Re: Add CASEFOLD() function.

Jeff Davis <pgsql@j-davis.com>

From: Jeff Davis <pgsql@j-davis.com>

To: Peter Eisentraut <peter@eisentraut.org>, Joe Conway <mail@joeconway.com>, Ian Lawrence Barwick <barwick@gmail.com>

Cc: pgsql-hackers@postgresql.org

Date: 2024-12-19T17:51:32Z

Lists: pgsql-hackers

Commits

Same data as JSON: GET /api/v1/messages/:b64id/commits the thread's linked commits as JSON, with link sources. API reference →

Fix PDF doc build.
- d2ca16bb509c 18.0 landed
Add SQL function CASEFOLD().
- bfc5992069cf 18.0 landed
Add support for Unicode case folding.
- 4e7f62bc386a 18.0 landed

On Thu, 2024-12-19 at 17:18 +0100, Peter Eisentraut wrote:
> Can you explain this in further detail?  I don't quite follow why
> this 
> would be required.

I am unsure now.

My initial reasoning was based on the idea that users would want to use
CASEFOLD(t) in a unique expression index as an improvement over
LOWER(t).

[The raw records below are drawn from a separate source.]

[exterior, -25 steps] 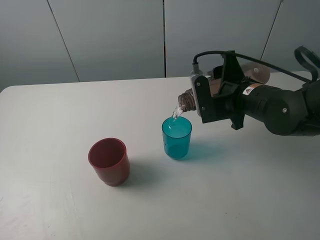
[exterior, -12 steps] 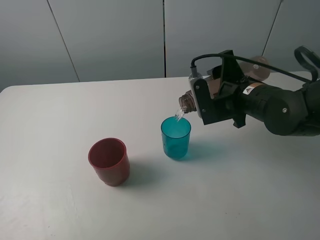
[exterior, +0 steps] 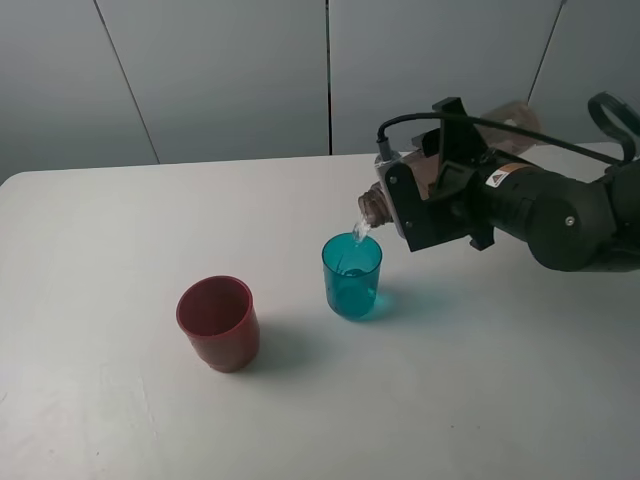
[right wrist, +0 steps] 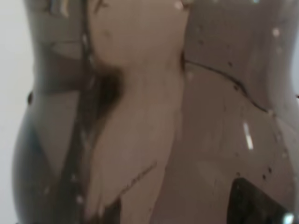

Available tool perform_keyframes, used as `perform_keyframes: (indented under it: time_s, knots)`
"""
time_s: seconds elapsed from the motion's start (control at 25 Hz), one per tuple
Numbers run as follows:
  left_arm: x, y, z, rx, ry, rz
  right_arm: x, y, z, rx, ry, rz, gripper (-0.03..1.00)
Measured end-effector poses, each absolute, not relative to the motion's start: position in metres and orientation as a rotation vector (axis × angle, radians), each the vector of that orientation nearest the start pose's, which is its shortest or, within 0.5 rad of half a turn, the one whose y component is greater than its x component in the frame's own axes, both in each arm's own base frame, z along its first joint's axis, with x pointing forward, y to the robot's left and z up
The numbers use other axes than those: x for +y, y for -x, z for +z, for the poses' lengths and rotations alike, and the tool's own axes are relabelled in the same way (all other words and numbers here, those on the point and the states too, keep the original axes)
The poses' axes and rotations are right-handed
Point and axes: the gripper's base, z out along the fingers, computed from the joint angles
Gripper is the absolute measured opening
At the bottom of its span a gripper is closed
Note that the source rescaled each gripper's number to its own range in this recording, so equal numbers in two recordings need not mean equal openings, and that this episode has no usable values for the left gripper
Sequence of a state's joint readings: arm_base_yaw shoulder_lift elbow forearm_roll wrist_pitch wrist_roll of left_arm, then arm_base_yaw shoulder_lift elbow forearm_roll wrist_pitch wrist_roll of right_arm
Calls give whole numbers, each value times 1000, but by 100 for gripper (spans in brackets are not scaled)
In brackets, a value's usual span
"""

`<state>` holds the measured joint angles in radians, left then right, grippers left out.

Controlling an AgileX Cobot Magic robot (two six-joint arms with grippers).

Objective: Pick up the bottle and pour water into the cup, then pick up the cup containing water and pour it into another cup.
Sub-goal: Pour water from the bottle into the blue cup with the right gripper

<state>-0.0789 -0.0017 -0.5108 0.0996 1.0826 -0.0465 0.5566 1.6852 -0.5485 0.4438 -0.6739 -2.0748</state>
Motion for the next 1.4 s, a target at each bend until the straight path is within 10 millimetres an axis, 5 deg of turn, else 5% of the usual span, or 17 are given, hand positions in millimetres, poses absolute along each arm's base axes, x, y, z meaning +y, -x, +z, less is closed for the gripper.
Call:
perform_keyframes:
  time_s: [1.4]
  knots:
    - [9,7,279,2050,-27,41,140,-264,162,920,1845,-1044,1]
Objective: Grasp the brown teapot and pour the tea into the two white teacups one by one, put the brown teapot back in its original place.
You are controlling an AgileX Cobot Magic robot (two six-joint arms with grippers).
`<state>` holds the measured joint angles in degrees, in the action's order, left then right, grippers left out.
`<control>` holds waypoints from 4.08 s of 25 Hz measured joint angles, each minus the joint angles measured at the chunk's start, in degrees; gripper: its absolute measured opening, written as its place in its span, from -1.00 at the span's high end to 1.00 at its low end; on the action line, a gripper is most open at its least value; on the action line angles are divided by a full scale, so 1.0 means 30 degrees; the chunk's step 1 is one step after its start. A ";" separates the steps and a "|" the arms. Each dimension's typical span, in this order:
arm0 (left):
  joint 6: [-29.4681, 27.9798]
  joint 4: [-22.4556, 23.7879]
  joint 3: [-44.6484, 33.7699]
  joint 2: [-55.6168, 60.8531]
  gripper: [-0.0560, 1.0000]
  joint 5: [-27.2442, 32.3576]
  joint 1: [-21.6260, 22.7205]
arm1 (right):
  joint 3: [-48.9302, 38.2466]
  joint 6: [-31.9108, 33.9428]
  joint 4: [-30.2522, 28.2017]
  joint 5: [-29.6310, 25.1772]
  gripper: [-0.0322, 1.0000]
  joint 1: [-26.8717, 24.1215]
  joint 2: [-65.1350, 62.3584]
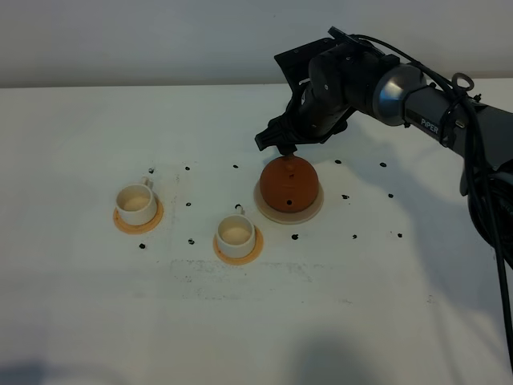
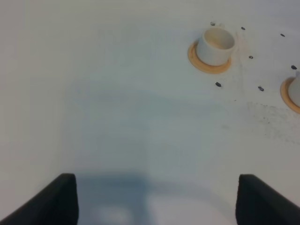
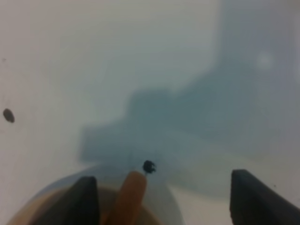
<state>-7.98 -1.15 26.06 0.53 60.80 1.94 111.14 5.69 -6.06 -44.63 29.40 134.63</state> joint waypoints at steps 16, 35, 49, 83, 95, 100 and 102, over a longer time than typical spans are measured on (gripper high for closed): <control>0.0000 0.0000 0.0000 0.0000 -0.39 0.0000 0.0000 | 0.0021 0.0058 -0.1049 -0.0389 -0.19 0.0000 0.0000; 0.0000 0.0000 0.0000 0.0000 -0.39 0.0000 0.0000 | 0.0186 0.0209 -0.1780 -0.1224 -0.20 -0.0036 0.0000; 0.0000 0.0000 0.0000 0.0000 -0.39 0.0000 0.0000 | 0.0186 0.0232 -0.2819 -0.2005 -0.20 -0.0036 0.0000; 0.0000 0.0000 0.0000 0.0000 -0.39 0.0000 0.0000 | 0.0398 -0.0216 -0.2635 -0.4045 -0.19 -0.0213 0.0081; 0.0000 0.0000 0.0000 0.0000 -0.39 0.0000 0.0000 | 0.0379 -0.0216 -0.3049 -0.4768 -0.19 -0.0213 0.0042; 0.0000 0.0000 0.0000 0.0000 -0.39 0.0000 0.0000 | 0.0379 -0.0282 -0.3049 -0.5050 -0.19 -0.0213 -0.0027; 0.0000 0.0000 0.0000 0.0000 -0.39 0.0000 0.0000 | 0.0361 -0.0305 -0.3049 -0.5224 -0.19 -0.0213 -0.0126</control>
<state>-7.98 -1.15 26.06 0.53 60.80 1.94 112.22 4.78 -15.20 -60.30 28.76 134.25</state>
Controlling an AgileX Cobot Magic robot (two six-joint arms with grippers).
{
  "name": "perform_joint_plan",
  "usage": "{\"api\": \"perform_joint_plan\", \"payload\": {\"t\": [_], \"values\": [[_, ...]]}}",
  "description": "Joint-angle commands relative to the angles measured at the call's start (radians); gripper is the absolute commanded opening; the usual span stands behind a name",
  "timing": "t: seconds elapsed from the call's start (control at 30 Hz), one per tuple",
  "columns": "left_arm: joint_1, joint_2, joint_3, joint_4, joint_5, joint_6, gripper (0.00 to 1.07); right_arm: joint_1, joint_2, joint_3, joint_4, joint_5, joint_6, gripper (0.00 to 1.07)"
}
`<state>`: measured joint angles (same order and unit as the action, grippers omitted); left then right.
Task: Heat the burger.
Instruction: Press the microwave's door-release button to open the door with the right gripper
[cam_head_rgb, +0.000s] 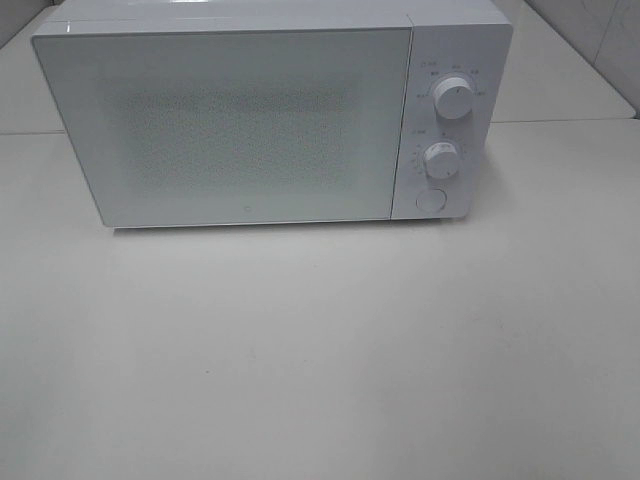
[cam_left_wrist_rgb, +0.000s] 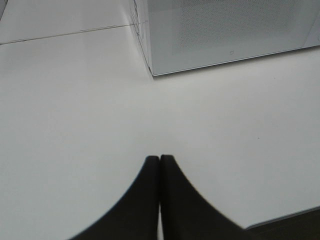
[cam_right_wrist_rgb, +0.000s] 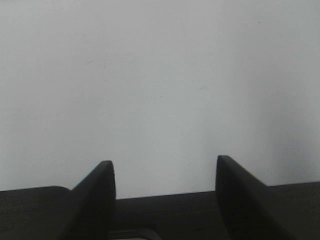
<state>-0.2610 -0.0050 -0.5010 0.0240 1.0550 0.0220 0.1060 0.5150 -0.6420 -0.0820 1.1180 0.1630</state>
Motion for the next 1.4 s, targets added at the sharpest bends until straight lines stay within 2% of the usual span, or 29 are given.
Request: {"api": "perform_joint_plan", "payload": {"t": [0.03, 0.2, 0.37, 0.6, 0.7, 0.97, 1.4], "values": [[0.002, -0.023, 0.002, 0.000, -0.016, -0.001, 0.00, -0.003, -0.134, 0.064, -0.004, -0.027, -0.052, 0.56], [0.002, -0.023, 0.002, 0.000, -0.016, -0.001, 0.00, -0.003, -0.258, 0.108, -0.004, -0.036, -0.060, 0.56], [0.002, -0.023, 0.002, 0.000, -0.016, -0.001, 0.00, -0.003, -0.332, 0.109, 0.005, -0.054, -0.063, 0.56], [0.002, -0.023, 0.002, 0.000, -0.016, -0.001, 0.00, -0.003, -0.445, 0.144, 0.089, -0.119, -0.147, 0.56], [0.002, -0.023, 0.002, -0.001, -0.016, 0.000, 0.00, -0.003, -0.469, 0.144, 0.127, -0.118, -0.199, 0.56], [0.002, -0.023, 0.002, -0.001, -0.016, 0.000, 0.00, -0.003, -0.545, 0.144, 0.134, -0.117, -0.209, 0.56], [0.002, -0.019, 0.002, -0.002, -0.016, -0.001, 0.00, -0.003, -0.544, 0.144, 0.133, -0.117, -0.207, 0.56]]}}
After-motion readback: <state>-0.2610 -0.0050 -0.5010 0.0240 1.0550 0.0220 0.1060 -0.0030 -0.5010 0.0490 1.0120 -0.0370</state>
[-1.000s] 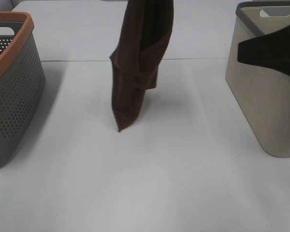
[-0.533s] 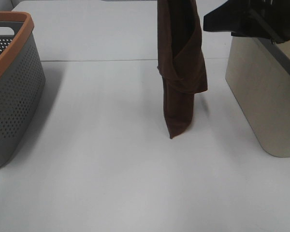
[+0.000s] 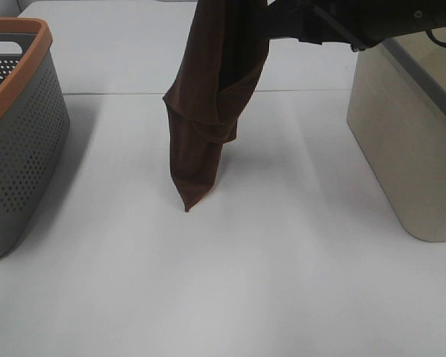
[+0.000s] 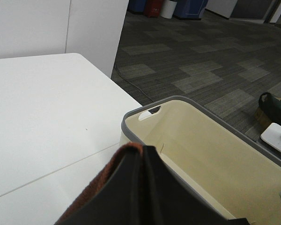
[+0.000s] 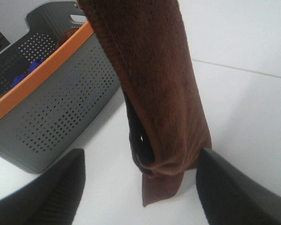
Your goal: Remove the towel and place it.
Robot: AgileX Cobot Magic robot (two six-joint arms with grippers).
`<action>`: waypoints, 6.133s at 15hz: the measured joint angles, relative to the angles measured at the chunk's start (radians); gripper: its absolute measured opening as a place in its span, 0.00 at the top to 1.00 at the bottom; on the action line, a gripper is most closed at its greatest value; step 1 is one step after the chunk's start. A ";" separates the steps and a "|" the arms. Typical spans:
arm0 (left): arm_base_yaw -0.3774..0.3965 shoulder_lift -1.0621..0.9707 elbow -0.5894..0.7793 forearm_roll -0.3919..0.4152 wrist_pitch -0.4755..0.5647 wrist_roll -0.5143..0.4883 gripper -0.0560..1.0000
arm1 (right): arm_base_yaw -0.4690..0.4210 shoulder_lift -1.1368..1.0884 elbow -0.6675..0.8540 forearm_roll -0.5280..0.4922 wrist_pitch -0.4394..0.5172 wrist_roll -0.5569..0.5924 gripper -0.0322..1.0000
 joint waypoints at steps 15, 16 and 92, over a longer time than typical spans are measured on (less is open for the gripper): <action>0.000 0.000 0.000 -0.001 0.010 0.000 0.95 | 0.009 0.168 0.000 0.000 -0.210 0.000 0.40; 0.000 0.000 0.000 -0.001 0.006 0.000 0.95 | 0.009 0.184 0.000 0.000 -0.211 0.000 0.40; 0.337 -0.048 -0.008 0.406 0.338 0.000 0.95 | 0.009 0.363 -0.648 -1.143 0.303 0.830 0.97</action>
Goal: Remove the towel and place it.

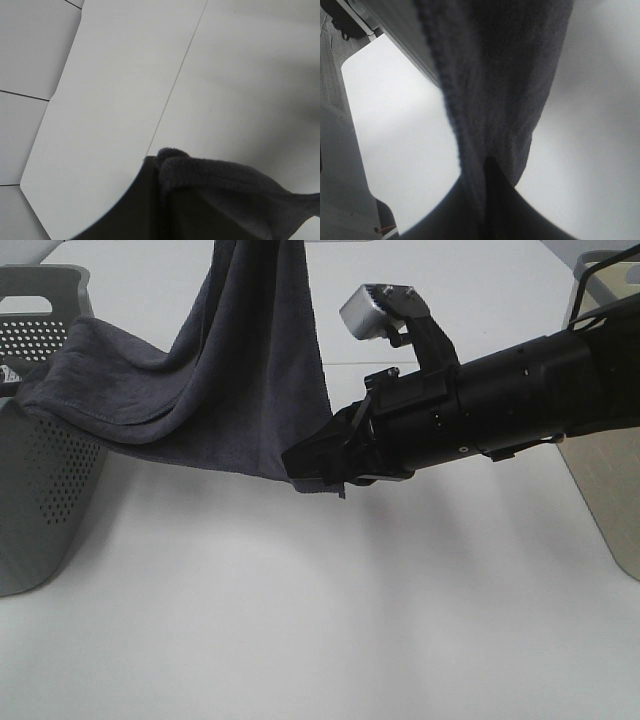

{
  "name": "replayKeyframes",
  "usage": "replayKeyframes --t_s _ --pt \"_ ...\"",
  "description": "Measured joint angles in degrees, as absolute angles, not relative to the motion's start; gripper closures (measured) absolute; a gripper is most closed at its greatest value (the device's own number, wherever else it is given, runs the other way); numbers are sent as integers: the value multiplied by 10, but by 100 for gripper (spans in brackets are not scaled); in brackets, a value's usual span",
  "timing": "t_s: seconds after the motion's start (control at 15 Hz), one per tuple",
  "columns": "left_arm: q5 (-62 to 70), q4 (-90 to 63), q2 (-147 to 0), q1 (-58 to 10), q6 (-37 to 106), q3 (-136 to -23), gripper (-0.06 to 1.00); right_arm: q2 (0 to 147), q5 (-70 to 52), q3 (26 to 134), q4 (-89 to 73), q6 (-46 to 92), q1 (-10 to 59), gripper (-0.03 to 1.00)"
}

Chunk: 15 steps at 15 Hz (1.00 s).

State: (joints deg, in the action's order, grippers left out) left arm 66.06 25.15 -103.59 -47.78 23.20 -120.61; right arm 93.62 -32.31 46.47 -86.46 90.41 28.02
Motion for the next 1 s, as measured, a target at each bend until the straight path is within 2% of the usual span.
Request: replayKeyframes --t_s 0.27,0.47,0.73,0.8,1.0 --pt "662 252 -1036 -478 230 -1206 94 889 -274 465 -775 718 280 97" --pt "663 251 -1036 -478 214 -1206 94 842 -281 500 -582 511 280 97" --pt "662 251 -1036 -478 212 -1206 94 828 -458 664 -191 150 280 97" --pt "657 251 -1036 -478 210 -1206 94 828 -567 748 -76 64 280 97" --pt "622 251 -1036 -478 174 -1206 94 828 -674 822 7 19 280 97"
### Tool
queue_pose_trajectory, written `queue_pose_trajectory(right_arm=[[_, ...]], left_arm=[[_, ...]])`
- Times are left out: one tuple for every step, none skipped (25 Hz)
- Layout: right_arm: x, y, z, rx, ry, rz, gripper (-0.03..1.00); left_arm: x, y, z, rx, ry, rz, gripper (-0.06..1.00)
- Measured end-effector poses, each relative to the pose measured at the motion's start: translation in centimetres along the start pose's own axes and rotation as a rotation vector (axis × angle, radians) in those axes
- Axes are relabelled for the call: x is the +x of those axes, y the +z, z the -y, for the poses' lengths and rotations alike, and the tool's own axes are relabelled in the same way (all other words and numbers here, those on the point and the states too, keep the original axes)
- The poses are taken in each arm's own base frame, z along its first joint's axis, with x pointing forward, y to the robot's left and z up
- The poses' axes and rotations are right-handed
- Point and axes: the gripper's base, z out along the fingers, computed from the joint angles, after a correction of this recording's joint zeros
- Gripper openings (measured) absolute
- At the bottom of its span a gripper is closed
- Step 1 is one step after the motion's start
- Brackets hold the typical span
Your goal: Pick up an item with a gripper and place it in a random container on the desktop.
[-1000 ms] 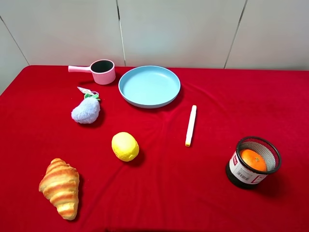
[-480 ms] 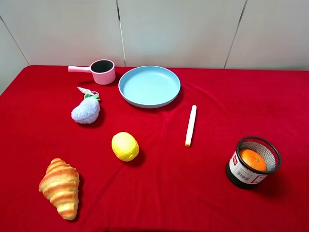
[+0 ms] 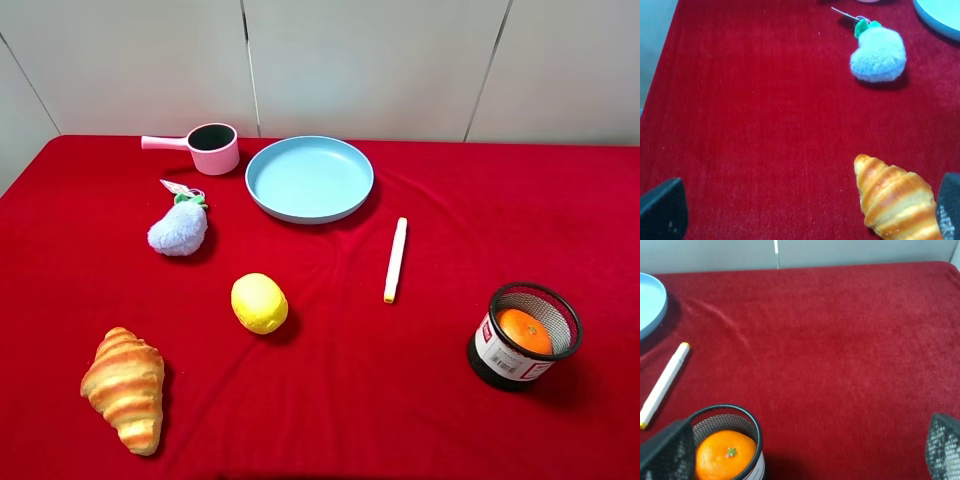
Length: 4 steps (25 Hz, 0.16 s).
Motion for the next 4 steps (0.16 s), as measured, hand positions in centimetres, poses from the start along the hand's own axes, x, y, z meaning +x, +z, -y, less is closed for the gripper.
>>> queue_pose_trajectory(right_arm=[[0.00,0.00,0.00,0.000,0.000,0.000,0.69],[0.00,0.00,0.00,0.000,0.000,0.000,0.69],[0.00,0.00,0.00,0.000,0.000,0.000,0.69],[0.00,0.00,0.00,0.000,0.000,0.000,0.69]], left_arm=[[0.00,0.00,0.00,0.000,0.000,0.000,0.99],[0.00,0.00,0.00,0.000,0.000,0.000,0.99],[0.00,0.00,0.00,0.000,0.000,0.000,0.99],[0.00,0.00,0.00,0.000,0.000,0.000,0.99]])
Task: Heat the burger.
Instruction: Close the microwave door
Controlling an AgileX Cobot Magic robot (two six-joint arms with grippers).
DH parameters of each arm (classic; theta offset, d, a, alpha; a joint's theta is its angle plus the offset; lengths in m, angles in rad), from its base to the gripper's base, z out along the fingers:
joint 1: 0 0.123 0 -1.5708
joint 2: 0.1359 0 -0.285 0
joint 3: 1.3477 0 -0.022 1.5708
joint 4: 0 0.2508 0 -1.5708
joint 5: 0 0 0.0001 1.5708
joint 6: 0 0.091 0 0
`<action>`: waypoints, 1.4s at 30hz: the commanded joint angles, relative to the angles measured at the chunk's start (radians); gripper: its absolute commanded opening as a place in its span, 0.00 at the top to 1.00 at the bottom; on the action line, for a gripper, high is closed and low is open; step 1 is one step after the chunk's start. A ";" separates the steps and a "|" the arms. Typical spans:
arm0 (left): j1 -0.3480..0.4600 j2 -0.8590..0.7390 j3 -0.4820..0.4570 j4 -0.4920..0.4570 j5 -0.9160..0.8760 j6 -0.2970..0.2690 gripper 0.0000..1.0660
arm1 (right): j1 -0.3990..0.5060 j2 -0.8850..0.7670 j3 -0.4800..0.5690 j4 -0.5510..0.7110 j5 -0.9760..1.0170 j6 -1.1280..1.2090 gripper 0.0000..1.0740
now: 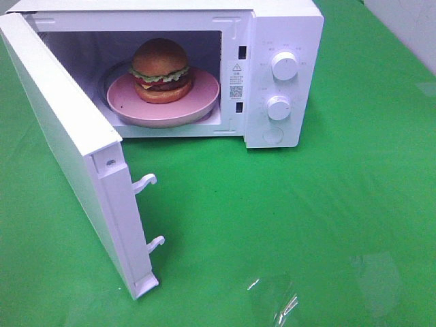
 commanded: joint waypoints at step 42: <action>0.001 1.142 -0.083 -0.577 -0.894 0.562 1.00 | 0.001 -0.027 0.003 0.000 -0.011 -0.003 0.47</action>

And if you do that, you'd be surprised if some equivalent
strings ended up in the index. I don't think that's a huge problem,
because in other contexts we leave it up to the user to keep things
normalized consistently, and a CHECK(t IS NFC NORMALIZED) is a good way
to do that.

But there's a problem: full case folding doesn't preserve the normal
form, so even if the input is NFC normalized, the output might not be.
If we solve this problem, then we can just say that CASEFOLD()
preserves the normal form, consistently with how the spec defines
LOWER()/UPPER(), and I think that would be the best outcome.

I'm not sure if that problem is solvable, though, because what if the
input string is in both NFC and NFD, how do we know which normal form
to preserve?

We could tell users to use an expression index on
NORMALIZE(CASEFOLD(t)) instead, but that feels like inefficient
boilerplate.

> 
> Another might be that's not entirely clear how this should work in 
> encodings other than UTF-8.  For example, the normalized string might
> not be representable in the encoding.

That's a good point.

Regards,
	Jeff Davis